**Exercise inputs**
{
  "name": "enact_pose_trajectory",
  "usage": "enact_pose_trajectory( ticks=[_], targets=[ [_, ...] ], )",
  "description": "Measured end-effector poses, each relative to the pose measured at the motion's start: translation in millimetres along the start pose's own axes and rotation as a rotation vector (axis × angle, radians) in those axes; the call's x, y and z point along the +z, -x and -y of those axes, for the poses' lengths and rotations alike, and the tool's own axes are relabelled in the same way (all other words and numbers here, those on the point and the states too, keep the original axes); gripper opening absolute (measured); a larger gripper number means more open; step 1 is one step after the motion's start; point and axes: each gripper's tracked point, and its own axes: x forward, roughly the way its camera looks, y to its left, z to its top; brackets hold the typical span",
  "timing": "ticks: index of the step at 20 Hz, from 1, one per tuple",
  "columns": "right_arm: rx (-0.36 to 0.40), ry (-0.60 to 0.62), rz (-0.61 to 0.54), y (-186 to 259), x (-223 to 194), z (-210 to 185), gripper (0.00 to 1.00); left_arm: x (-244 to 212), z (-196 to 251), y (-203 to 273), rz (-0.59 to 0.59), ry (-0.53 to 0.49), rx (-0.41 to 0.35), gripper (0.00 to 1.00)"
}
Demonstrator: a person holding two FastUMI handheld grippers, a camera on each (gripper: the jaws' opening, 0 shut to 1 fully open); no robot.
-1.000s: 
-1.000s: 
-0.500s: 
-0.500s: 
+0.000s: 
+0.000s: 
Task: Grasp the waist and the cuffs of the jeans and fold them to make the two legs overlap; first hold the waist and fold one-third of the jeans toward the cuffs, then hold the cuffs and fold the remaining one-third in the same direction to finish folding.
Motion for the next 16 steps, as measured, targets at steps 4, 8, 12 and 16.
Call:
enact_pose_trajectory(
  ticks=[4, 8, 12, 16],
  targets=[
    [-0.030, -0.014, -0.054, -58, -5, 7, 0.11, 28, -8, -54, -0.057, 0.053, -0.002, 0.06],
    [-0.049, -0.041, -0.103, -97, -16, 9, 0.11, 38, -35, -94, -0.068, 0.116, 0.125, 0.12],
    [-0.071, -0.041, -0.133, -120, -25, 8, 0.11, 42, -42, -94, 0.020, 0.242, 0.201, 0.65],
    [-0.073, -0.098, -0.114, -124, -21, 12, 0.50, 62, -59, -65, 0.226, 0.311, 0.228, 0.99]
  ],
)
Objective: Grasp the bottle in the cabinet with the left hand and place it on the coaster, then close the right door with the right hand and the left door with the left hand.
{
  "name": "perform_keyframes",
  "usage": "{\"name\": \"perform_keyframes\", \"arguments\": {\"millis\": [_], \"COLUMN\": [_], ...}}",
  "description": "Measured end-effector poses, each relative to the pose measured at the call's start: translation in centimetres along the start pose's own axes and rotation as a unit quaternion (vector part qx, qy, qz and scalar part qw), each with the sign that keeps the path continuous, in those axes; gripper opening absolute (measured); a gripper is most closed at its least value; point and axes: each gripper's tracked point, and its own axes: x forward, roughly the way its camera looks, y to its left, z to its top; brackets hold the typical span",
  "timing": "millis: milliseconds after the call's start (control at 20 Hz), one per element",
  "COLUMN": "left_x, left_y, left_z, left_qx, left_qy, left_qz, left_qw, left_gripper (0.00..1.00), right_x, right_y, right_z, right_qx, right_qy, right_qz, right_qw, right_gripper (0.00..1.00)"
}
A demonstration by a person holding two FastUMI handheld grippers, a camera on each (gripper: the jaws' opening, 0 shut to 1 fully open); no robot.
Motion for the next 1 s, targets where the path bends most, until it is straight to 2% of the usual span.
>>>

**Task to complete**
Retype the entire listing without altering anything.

**Result of this task**
{
  "name": "enact_pose_trajectory",
  "usage": "enact_pose_trajectory( ticks=[_], targets=[ [_, ...] ], )",
  "description": "Measured end-effector poses, each relative to the pose measured at the motion's start: translation in millimetres along the start pose's own axes and rotation as a rotation vector (axis × angle, radians) in those axes; the call's x, y and z point along the +z, -x and -y of those axes, for the poses' lengths and rotations alike, and the tool's own axes are relabelled in the same way (all other words and numbers here, those on the point and the states too, keep the original axes); gripper opening absolute (measured); a larger gripper number means more open; step 1 is one step after the motion's start; point and axes: each gripper's tracked point, and its own axes: x forward, roughly the way its camera looks, y to its left, z to its top; brackets hold the typical span",
  "timing": "ticks: index of the step at 20 Hz, from 1, one per tuple",
  "columns": "right_arm: rx (-0.36 to 0.40), ry (-0.60 to 0.62), rz (-0.61 to 0.54), y (-186 to 259), x (-223 to 194), z (-210 to 185), gripper (0.00 to 1.00); left_arm: x (-244 to 212), z (-196 to 251), y (-203 to 273), rz (-0.59 to 0.59), ry (-0.53 to 0.49), rx (-0.41 to 0.35), gripper (0.00 to 1.00)"
}
Demonstrator: a person holding two FastUMI handheld grippers, a camera on each (gripper: the jaws' opening, 0 shut to 1 fully open); no robot.
-1.000s: 
-1.000s: 
-0.500s: 
-0.500s: 
+0.000s: 
+0.000s: 
Task: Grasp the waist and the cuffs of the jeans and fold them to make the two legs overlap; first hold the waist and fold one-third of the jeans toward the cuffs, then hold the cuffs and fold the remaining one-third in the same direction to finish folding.
Motion for the next 16 steps, as measured, targets at steps 4, 8, 12 and 16.
Call:
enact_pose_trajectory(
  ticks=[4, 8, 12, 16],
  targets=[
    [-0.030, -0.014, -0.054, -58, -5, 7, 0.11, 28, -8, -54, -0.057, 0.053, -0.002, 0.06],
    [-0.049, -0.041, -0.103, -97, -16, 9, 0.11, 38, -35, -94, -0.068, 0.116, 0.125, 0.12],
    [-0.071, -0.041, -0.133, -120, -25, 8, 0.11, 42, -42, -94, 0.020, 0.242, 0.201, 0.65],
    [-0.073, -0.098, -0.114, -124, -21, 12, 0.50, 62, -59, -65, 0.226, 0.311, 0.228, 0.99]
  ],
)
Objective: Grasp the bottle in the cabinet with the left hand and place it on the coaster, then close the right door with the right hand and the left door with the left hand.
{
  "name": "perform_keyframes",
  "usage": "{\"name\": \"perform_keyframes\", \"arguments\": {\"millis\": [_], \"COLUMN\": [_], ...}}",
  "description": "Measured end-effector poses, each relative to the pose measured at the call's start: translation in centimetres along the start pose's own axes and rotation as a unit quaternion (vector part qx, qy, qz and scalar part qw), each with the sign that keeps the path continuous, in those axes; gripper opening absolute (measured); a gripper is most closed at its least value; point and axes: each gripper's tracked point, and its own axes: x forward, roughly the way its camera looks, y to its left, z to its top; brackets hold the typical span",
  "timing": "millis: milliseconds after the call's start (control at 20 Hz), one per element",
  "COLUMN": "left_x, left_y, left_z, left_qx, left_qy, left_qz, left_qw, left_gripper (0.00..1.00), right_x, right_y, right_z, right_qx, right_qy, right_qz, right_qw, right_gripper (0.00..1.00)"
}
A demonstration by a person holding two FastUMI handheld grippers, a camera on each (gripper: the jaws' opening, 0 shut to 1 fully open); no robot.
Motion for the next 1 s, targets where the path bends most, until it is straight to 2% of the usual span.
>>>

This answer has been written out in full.